#### [Exercise details]
What you return must be exactly the lines from the one containing "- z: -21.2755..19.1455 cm" through the close of the listing, both included.
───── Dataset extract ─────
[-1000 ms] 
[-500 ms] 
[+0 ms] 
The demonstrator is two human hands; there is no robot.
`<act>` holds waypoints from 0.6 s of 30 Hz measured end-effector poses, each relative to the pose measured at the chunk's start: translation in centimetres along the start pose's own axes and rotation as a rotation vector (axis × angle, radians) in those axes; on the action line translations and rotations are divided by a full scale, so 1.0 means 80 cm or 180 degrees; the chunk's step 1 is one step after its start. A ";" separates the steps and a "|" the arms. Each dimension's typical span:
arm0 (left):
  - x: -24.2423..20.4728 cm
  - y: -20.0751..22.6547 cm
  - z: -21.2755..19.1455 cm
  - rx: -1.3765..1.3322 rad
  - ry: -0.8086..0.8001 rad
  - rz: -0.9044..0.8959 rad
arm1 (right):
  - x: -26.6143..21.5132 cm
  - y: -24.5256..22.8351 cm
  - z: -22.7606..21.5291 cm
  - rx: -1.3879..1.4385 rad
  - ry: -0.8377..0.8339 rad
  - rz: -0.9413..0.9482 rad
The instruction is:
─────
#### [Response area]
  - z: -21.2755..19.1455 cm
  - rx: -1.3765..1.3322 rad
  - ry: -0.8086..0.8001 rad
  - rz: -0.9044..0.8959 rad
arm1 (right):
  - x: -26.6143..21.5132 cm
  - y: -24.5256..22.8351 cm
  - z: -22.7606..21.5291 cm
  - rx: -1.3879..1.4385 rad
  - ry: -0.8377..0.8339 rad
  - rz: -0.9413..0.9482 rad
The instruction is:

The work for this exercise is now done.